WOFF is not the first technology for downloadable fonts but it is the first to carry strong industry support. An implementation is already available in Firefox 3.6. WOFF is expected to be supported in new versions of Chrome, Internet Explorer, Opera and Safari. In my opinion it is likely that WOFF will become the preferred way of including specialist fonts in HTML5 so a very positive development.

This is significant for applications of Ancient Egyptian and other specialist scripts since WOFF provides an effective way of displaying those scripts on web pages without expecting suitable fonts to have been installed on the host device. WOFF files are compressed and subsets can be used to keep download sizes much smaller than if the original (e.g. TrueType) fonts were used. There are indications that font suppliers will be open to distribution of fonts in WOFF format (in most cases commercial fonts are not licensed for distribution in TTF etc. formats although there are rules that in many instances allow embedding in documents such as PDF files).

It is impractical to use WOFF for published web sites today except for experimental purposes since the vast majority of web browsers in use do not know how to use WOFF. However software tools already exist. As far as my own work is concerned, I’m working on the assumption that over 70% of web browser usage will be WOFF compatible by the end of 2011 (though this is a pure guess!) at which point it becomes appropriate to make web pages that rely on WOFF for Egyptian.

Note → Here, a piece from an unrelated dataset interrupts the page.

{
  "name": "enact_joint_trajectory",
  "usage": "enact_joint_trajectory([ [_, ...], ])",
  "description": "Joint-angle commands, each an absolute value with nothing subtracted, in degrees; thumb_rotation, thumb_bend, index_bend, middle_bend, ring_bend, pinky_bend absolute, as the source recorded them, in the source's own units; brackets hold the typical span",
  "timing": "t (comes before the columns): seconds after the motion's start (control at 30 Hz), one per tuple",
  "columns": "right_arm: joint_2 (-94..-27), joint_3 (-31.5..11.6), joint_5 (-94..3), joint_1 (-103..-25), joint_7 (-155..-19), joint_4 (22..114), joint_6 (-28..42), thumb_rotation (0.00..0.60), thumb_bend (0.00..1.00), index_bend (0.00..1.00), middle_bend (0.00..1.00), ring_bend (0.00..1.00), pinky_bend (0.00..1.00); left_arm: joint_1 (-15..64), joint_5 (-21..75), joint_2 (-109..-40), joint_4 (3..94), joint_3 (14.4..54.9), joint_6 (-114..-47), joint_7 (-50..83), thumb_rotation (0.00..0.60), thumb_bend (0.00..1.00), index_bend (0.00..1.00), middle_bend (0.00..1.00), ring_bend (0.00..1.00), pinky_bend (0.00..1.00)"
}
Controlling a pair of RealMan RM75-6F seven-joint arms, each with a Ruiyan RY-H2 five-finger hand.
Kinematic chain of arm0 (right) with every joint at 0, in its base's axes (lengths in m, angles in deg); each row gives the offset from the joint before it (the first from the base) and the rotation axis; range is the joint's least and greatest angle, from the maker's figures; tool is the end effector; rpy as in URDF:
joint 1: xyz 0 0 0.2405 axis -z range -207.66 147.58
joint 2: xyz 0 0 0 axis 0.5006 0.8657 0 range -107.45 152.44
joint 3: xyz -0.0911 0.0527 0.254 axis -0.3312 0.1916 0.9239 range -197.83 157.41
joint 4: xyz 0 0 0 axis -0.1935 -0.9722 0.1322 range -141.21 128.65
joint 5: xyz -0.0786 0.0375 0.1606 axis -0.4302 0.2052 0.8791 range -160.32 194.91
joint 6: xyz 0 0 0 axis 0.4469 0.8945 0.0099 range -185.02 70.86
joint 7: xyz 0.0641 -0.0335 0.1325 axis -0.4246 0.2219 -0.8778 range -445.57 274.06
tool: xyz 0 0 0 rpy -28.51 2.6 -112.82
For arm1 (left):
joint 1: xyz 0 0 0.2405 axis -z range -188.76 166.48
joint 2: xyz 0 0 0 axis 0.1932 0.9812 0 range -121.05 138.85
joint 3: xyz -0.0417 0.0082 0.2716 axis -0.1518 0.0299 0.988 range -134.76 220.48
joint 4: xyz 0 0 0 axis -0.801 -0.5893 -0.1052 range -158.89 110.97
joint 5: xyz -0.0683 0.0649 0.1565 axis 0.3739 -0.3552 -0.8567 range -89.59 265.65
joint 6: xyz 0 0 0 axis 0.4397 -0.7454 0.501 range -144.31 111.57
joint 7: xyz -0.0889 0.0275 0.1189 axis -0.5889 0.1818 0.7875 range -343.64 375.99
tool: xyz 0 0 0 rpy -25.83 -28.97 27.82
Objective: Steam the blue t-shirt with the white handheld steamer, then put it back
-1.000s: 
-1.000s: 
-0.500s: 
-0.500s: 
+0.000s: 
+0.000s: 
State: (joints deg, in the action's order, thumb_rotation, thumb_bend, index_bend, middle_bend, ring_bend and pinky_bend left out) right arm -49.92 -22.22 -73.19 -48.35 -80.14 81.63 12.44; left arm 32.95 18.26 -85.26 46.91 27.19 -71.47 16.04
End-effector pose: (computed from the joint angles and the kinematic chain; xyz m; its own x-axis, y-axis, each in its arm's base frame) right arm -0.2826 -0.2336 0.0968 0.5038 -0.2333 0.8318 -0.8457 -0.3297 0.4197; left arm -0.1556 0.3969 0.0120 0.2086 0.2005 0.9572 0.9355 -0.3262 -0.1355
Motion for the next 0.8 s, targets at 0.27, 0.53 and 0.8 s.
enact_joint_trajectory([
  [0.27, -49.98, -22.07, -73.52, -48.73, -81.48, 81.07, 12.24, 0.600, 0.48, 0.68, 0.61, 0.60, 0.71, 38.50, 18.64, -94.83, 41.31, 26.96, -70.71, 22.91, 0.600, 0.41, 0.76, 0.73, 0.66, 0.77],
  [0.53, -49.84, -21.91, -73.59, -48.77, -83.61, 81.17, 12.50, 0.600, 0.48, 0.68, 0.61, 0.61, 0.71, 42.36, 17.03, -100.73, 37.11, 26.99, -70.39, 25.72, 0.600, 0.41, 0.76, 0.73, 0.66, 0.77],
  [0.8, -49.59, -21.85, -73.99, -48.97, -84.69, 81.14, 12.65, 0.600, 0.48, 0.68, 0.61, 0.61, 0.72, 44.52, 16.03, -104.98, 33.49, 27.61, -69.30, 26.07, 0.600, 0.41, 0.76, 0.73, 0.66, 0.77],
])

I’d like to state the short to medium term status for my work concerning Ancient Egyptian on the web relating to WOFF.
  1. InScribeX Web integrates a version of my InScribe font so doesn’t rely on browser support. I expect WOFF support will become part of the InScribeX story at some point in time, but not during 2010.
  2. Meanwhile I'd be pleased to hear from anyone also looking at WOFF applications for Egyptian in Unicode and HTML5.
  3. I’m interested in the use of ligatures and combining rules to enable ‘Simplified Egyptian’ to be written without markup so will be testing some WOFF implementations to try and detect any bugs in OpenType feature handling so these can be eliminated by the time browser support for WOFF is widely available.